This study used the first wave of three national longitudinal datasets, the Pre-Elementary Education Longitudinal Study (PEELS), the Special Education Elementary Longitudinal Study (SEELS), and the National Longitudinal Transition Study-2 (NLTS2), to measure special education service receipt rates for students with ASDs from preschool through high school. PEELS followed a nationally representative sample of more than 3,000 children ages 3 through 5 across five waves of data collection from 2004 through 2009 (Carlson, Posner, & Lee, 2010). SEELS involved a nationally representative sample of more than 10,000 special education students ages 6 through 13, collecting data in 2000–01, 2001–02, and 2004–05 (Wagner & Blackorby, 2004; Wagner, Kutash, Duchnowski, & Epstein, 2005). The NLTS2 sample of more than 11,000 special education students ages 13 through 17 involved five waves of data collection, 2 years apart, from 2001 through 2009 (Wagner et al., 2005). The datasets have many similar design features, including data on common topics such as service receipt, using identical question language. By examining data from all three datasets, this study provides comparable snapshots of special education services received by students with ASDs ages 3 through 18.

Sample

All three datasets used the same two-stage sampling procedure to select nationally representative samples of students with disabilities. The first stage involved selecting local education agencies (LEAs) stratified by region, size (student enrollment), and wealth (percentage eligible for free/reduced price lunches), from which students receiving special education services in each disability category were randomly selected from the rosters of participating LEAs or special schools. This sampling procedure enables generalization of findings to the national population of students with ASDs as well as to students with disabilities as a whole and to those in each special education disability category (Carlson et al., 2010; Wagner & Blackorby, 2004; Wagner et al., 2005). PEELS, SEELS, and NLTS2 surveyed special educators regarding special education service receipt for 110, 690, and 580 students with ASDs at the first wave of data collection, respectively. Weights from wave 1 surveys in each of the three datasets were used to produce descriptive statistics that generalize to the national population of students receiving special education services under the ASD category.

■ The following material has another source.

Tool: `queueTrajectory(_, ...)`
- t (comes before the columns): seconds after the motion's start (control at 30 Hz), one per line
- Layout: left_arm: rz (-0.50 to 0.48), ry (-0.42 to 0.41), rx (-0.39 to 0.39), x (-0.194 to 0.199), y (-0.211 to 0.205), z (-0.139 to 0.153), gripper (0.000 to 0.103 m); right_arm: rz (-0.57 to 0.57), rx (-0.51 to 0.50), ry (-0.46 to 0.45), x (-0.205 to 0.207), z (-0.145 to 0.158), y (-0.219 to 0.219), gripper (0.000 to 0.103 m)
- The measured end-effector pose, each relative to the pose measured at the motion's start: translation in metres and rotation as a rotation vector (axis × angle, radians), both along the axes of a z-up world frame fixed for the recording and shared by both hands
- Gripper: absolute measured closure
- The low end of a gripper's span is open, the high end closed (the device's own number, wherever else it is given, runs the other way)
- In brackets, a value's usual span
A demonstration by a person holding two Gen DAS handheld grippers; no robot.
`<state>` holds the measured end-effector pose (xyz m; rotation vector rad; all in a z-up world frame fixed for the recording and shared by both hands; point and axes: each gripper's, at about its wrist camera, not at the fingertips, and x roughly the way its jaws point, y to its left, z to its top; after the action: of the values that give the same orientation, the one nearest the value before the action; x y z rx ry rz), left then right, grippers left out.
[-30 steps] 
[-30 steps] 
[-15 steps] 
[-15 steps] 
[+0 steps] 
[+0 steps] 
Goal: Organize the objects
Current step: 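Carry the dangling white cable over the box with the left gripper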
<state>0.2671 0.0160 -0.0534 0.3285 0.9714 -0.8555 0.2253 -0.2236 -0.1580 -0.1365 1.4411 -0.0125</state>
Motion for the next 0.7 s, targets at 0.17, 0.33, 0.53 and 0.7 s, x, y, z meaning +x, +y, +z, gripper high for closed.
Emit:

The background characteristics of students with ASDs at wave 1 are depicted in Table 1. PEELS data include students in preschool (ages 3 through 5) in 2003–04, SEELS data include students in elementary and middle schools (ages 6 through 13) in 2000–01, and NLTS2 wave 1 data include students in middle and high schools (ages 13 through 17) in 2001–02.1 Students with ASDs represented in the datasets were disproportionately male (>83%) and White (>70%). More than 55% of students with ASDs had mothers with at least some college education, and a little less than half of the students were from families with annual incomes of $50,000 or more.

Table 1.

Characteristics of Students with ASDs Represented in PEELS, SEELS, and NLTS2

Characteristic PEELS
Wave 1 2003–04
Preschool
SEELS
Wave 1 2000–01
Grade K-6
NLTS2
Wave 1 2001–02
Grade 7–10
Total unweighted N 110 690 580
Age 3: 32.0% 6: 1.7% 13: 7.7%
4: 41.8% 7: 11.2% 14: 25.2%
5: 26.3% 8: 11.9% 15: 23.0%
9: 16.7% 16: 25.7%
10: 14.1% 17: 18.3%
11: 18.3%
12: 16.9%
13: 9.2%
Male 87.7% 84.1% 83.7%
Hispanic origin 26.2% 18.1% 9.9%
Race
 African American 20.3% 20.1% 23.7%
 White 75.4% 73.4% 69.7%
 Mixed/Other 8.8% 4.7% 6.2%
Mother’s education
 Less than high school 14.9% 15.8% 6.9%
 High school or GED 25.7% 29.0% 22.9%
 Some college 15.5% 30.2% 36.9%
 B.A./B.S. or higher degree 43.9% 25.0% 33.2%
Annual income
 <$25,000 29.6% 22.7% 21.7%
 $25,001–50,000 25.5% 30.9% 28.8%
 >$50,000 44.9% 46.4% 49.4%
Disability Severity Index (3–12) 7.8 (0.16) 5.4 (0.10) 6.5 (0.11)
 Communication (1-4) 3.2 (0.06) 1.8 (0.04) 2.6 (0.07)
 Understanding (1-4) 2.3 (0.09) 1.6 (0.03) 2.0 (0.03)
 Overall health (1-4) 2.1 (0.13) 2.1 (0.05) 1.9 (0.05)
Family involvement in school 2.4 (0.07) 2.7 (0.06) 2.4 (0.06)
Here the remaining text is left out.